In Chapter 3 of “Reengineering the Corporation,” authors Michael Hammer and James A. Champy delve into the crucial role of the reengineering team in driving successful process transformation. They emphasize the importance of assembling a diverse team with representatives from various departments and levels within the organization. The authors believe that a well-selected and empowered team is essential for fostering innovation and driving change. Here are some contextual quotes and examples from the book:
1. “A reengineering team must be led by a strong, capable leader who can articulate the organization’s vision and effectively communicate the need for change.”
The authors highlight the significance of strong leadership within the reengineering team. A capable leader sets the direction for the team, communicates the vision of the organization, and motivates team members to embrace and drive the necessary changes. This leader serves as a critical catalyst for transformation.
2. “The most effective reengineering teams are drawn from different departments, levels, and functional backgrounds.”
Hammer and Champy stress the importance of assembling a diverse team with varied perspectives. By bringing together individuals from different departments, levels, and functional backgrounds, the team can tap into a wide range of expertise and insights. This diversity enables a more comprehensive examination of processes and the identification of innovative solutions.
3. “The team should include people from outside the organization as well.”
The authors suggest that including external members on the reengineering team can bring fresh perspectives and expertise that may be lacking within the organization. These external individuals can offer valuable insights and challenge conventional thinking, leading to more radical and transformative ideas.
4. “Every team must include members from the organizations’ workers’ ranks.”
Hammer and Champy emphasize the importance of including frontline employees in the reengineering team. These individuals possess valuable firsthand knowledge of the current processes and can provide insights into operational challenges and opportunities for improvement. By empowering and involving these employees, the team gains a more comprehensive and realistic understanding of the existing processes.
5. Example: The transformation of Bank of America’s home mortgage process
The authors provide a real-world example of the importance of a diverse team in the reengineering process by discussing Bank of America’s home mortgage department. The Bank of America assembled a cross-functional team comprising representatives from loan processing, sales, underwriting, and servicing to examine and redesign the end-to-end mortgage process. This diverse team allowed for a holistic assessment of the mortgage process and the creation of innovative solutions that streamlined operations, reduced cycle time, and enhanced customer satisfaction.
Chapter 4: Mapping Existing Processes
In this chapter of Reengineering the Corporation, Hammer and Champy explain the process of mapping existing processes, which involves analyzing and documenting the current state of operations. They emphasize the need to critically examine each step in the process and identify areas of inefficiency or waste. The authors offer practical guidance on how to create process maps, including the use of visual diagrams and clear descriptions. They also discuss the importance of involving employees in the mapping process and encouraging them to provide input and insights.
“Process mapping involves graphically representing the flow of work and information through the organization and capturing the logical sequence and interdependencies among activities.”
Hammer and Champy stress the significance of visually mapping out processes to gain a comprehensive understanding of how each step contributes to the overall workflow.
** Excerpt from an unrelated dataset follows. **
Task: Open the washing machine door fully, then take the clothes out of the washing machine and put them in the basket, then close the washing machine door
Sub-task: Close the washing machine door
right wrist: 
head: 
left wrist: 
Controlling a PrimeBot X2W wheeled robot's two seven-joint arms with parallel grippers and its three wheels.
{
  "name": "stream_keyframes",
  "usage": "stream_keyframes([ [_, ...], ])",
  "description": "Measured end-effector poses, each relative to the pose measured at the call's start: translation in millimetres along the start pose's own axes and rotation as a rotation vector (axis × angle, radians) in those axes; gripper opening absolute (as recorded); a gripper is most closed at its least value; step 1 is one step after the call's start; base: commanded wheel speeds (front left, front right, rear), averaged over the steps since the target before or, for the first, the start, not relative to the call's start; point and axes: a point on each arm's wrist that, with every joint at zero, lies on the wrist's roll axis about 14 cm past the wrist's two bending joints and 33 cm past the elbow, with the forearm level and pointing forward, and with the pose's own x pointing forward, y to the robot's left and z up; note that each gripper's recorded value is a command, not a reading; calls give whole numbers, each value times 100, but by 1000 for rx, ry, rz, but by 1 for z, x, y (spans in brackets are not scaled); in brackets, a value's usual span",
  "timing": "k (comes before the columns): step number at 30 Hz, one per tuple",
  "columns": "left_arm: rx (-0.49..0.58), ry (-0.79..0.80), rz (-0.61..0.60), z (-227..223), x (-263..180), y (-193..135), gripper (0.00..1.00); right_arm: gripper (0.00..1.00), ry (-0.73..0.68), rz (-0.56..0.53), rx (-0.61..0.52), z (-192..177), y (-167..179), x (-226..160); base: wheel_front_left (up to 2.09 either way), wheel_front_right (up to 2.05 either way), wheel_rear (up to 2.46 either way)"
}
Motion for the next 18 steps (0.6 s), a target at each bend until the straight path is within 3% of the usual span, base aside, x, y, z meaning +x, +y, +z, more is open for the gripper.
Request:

By creating process maps, organizations can identify bottlenecks, redundancies, and opportunities for streamlining processes.
“Process maps make the invisible”
The authors highlight that process maps provide clarity and transparency, making previously hidden aspects of the workflow visible. This visibility enables organizations to pinpoint areas of opportunity for improvement.
The book also provides a relevant example to illustrate the impact of mapping existing processes:
“One computer manufacturer, for example, redesigned the order fulfillment process by mapping it out thoroughly. The maps revealed extensive and complex paperwork and unnecessary handoffs between departments. As a result, the company was able to drastically reduce the order fulfillment cycle time, eliminating non-value-added activities and streamlining the process.”
This example demonstrates how mapping existing processes can be directly linked to tangible improvements. By visualizing the workflow, the computer manufacturer was able to uncover inefficiencies and make targeted changes to streamline their order fulfillment process.
Hammer and Champy also stress the importance of involving employees in the process mapping exercise:
“By involving those who perform the work, you are far more likely to obtain the necessary insights, generate ideas for improvement, and gain acceptance and commitment for the changes required.”
The authors emphasize that employees who actively participate in the process mapping exercise are more likely to provide valuable insights and ideas for improvement. By involving employees, organizations can tap into their expertise and increase their ownership and commitment to the reengineering efforts.
Chapter 5: Designing the Future State
In this chapter of Reengineering the Corporation, The authors outline the process of designing the future state of processes in this chapter, which involves identifying and implementing improvements based on the analysis conducted in the previous chapter. They stress the need to think creatively and challenge existing assumptions, while also considering the feasibility and impact of proposed changes. Hammer and Champy provide examples of how organizations have successfully redesigned processes to achieve significant improvements in efficiency, quality, and customer satisfaction. They also discuss the importance of involving employees in the design process and ensuring their buy-in and commitment to the changes.
1. “Redesign should not be viewed as an incremental improvement. Instead, it requires starting from scratch to radically rethink how the process should ideally function.”
The authors stress the need for a fresh perspective when designing the future state. Rather than making small tweaks to the existing process, organizations should take a step back and question everything.
2. “Reengineering, however, does not mean that we ignore existing resources. Instead, it means redesigning the processes to exploit these resources better.”
Hammer and Champy highlight the importance of leveraging existing resources during the redesign process. Organizations should identify how they can optimize the use of their current assets to improve efficiency and effectiveness.
3. “To redesign a process, the reengineering team must first agree on the objectives they wish to achieve.“
The authors emphasize the need for a clear vision and specific objectives when designing the future state. Without a shared understanding of the desired outcomes, the redesign efforts can become unfocused and ineffective.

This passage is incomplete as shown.